# C++: Differenct int size on different platform?



## 4bits (Feb 26, 2006)

Is it true that in C an int may be one size on one platform and a different size on a second platform?

Can someone explain to me why this happens? I just heared about this today and now I am very confused.

Thanks


----------



## Shadow2531 (Apr 30, 2001)

Lots of different types can be different sizes across platforms. It depends on how much memory the system uses to store an int or a wchar_t for example. Even on the same platform, it could be different between compilers.

I was told to use stdint.h's exact width types or the exact width types in the boost library if you really need to be sure you're working with the same size of int across platforms.

I haven't really messed with either though.


----------



## InterKnight (Oct 19, 2004)

Hello there.

Another thing (from what I learned in class) to take into consideration is the processor architecture. For example, when I was in C++ classes at my college the computers used typical 32-bit processors. Our professor said that on this architecture an int would typically be 4 bytes (32 bits) in size. I am just assuming now, that if you were working with a 64-bit processor the int size would be around 8 bytes (64 bits).

So I guess to an extent, the processor of the machine you are working with can have something to do with it.

Hope this helps.

Take care.


----------



## lotuseclat79 (Sep 12, 2003)

4bits said:


> Is it true that in C an int may be one size on one platform and a different size on a second platform?
> Can someone explain to me why this happens? I just heared about this today and now I am very confused.
> Thanks


Hi 4bits,

The size of an int in C is an "implementation dependent" feature of the C language that the C compiler implements according to the target dependent features of the archtecture on which the complier runs and generates code.

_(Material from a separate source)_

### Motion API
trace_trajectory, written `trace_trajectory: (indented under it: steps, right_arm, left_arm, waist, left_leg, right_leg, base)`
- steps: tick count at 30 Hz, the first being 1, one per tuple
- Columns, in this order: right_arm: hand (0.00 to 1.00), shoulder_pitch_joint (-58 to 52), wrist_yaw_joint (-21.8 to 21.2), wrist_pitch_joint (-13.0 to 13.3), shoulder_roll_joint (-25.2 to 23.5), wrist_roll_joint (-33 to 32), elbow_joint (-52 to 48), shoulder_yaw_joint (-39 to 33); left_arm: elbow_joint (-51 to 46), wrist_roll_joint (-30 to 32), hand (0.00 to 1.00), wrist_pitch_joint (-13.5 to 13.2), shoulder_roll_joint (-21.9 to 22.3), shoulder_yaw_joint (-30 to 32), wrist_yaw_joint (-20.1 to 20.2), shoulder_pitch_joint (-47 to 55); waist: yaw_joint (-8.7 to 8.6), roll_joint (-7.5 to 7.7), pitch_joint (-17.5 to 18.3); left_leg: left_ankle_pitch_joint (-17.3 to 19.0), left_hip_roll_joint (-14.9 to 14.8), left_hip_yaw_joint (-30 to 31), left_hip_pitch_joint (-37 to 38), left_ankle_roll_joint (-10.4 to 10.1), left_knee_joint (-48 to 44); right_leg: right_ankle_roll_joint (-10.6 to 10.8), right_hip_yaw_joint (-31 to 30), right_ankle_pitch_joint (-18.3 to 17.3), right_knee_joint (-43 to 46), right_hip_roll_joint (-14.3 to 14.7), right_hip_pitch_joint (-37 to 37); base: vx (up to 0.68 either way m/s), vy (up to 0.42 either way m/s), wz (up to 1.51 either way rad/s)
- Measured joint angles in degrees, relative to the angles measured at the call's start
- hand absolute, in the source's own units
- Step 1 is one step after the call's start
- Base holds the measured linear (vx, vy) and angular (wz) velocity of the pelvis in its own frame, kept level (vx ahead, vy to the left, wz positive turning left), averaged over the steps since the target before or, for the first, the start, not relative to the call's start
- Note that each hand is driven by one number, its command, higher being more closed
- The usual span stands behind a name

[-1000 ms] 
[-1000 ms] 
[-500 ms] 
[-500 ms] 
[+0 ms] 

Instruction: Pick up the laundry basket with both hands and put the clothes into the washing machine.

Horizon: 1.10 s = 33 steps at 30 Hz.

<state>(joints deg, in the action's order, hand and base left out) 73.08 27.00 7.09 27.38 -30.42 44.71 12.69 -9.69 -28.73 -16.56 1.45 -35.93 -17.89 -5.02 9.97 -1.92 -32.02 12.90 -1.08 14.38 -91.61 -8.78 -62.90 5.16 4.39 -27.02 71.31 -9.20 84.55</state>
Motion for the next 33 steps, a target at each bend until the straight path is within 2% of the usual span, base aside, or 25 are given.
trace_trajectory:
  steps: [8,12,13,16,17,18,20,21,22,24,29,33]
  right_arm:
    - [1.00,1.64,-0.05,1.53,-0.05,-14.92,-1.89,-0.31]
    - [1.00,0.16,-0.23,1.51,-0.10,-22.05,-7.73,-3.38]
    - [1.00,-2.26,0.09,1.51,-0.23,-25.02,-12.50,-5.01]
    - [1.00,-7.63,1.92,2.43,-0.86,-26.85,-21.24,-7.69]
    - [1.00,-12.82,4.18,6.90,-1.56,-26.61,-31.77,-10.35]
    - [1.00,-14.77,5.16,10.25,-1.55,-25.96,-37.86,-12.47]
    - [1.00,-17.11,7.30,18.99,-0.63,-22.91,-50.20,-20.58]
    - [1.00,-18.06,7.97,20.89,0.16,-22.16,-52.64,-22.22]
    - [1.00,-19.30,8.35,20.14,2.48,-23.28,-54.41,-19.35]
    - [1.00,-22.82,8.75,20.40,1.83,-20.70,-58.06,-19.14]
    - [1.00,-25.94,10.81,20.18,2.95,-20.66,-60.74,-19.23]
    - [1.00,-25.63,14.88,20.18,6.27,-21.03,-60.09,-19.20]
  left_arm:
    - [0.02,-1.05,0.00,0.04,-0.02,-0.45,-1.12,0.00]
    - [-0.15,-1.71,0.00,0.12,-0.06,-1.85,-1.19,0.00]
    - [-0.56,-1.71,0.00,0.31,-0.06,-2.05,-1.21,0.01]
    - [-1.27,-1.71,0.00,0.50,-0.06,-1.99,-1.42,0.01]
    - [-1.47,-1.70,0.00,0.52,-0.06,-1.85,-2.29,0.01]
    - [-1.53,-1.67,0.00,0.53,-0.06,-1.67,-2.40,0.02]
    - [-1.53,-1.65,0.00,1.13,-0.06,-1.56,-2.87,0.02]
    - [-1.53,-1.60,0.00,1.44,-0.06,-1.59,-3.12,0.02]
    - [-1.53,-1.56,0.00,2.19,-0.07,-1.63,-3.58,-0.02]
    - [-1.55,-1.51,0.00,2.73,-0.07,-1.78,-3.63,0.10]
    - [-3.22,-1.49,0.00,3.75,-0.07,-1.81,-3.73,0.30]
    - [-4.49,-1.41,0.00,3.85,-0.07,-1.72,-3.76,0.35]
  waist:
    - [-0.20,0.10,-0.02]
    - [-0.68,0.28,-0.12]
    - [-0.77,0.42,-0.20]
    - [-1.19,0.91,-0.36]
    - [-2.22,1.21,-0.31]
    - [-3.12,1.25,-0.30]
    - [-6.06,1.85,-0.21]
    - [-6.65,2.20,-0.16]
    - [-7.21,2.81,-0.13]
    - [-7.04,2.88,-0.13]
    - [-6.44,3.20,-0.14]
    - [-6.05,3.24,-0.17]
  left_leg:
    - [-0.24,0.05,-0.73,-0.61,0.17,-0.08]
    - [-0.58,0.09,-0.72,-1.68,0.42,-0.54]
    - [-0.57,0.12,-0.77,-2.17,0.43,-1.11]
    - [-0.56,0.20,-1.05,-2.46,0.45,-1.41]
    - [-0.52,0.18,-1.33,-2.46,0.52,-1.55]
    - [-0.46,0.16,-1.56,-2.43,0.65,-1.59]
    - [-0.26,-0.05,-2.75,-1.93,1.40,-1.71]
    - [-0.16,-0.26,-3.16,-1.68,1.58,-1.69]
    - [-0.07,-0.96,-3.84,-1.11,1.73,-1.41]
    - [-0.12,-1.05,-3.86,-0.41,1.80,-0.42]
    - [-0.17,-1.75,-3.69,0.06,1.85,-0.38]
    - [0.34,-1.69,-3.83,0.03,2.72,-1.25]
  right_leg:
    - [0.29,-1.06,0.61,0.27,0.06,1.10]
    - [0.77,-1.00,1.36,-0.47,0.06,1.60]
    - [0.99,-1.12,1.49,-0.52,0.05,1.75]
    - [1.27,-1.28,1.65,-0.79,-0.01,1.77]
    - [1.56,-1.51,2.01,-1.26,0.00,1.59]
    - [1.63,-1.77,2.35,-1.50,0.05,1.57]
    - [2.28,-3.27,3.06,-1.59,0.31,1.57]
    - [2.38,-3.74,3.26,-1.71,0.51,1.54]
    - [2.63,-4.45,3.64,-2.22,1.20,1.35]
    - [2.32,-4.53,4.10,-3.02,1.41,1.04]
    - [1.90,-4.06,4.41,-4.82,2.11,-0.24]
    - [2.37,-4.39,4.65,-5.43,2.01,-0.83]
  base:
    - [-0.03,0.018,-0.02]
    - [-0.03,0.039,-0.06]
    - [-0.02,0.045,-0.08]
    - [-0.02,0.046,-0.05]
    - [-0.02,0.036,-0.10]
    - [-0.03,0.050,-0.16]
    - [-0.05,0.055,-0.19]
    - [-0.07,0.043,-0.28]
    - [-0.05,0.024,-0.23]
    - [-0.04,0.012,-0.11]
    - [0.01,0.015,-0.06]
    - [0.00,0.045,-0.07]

As InterKnight explained, the size of an int may be 32-bits or 64-bits, but a compiler can be designed to emit code on a 64-bit machine that utilizes a 32-bit integer if the architecture of the machine supports a 32-bit mode of execution or the compiler implementation otherwise handles that.

Also, a 32-bit integer could fit nicely as a short int on a 64-bit machine. However, on a 64-bit machine, the compiler implementor could also decide:
long int = 64-bit integer <- could also be implemented in software for 32-bit machine
int = 32-bit integer <- same as most 32-bit machines
short int = 16-bit integer <- ditto

where it would be up to the compiler implementor to implement the functionality of those integer defined implementations on the 64-bit architecture, unless there is already processor support for such constructs - i.e. depends on the processor architecture (instruction set features).

The best way to understand the difference for any one compiler/platform is to write a small C program that illustrates the difference by declaring several integers (long int, short int, int) in the C language, then print out their addresses and sizeof for each one.

-- Tom


----------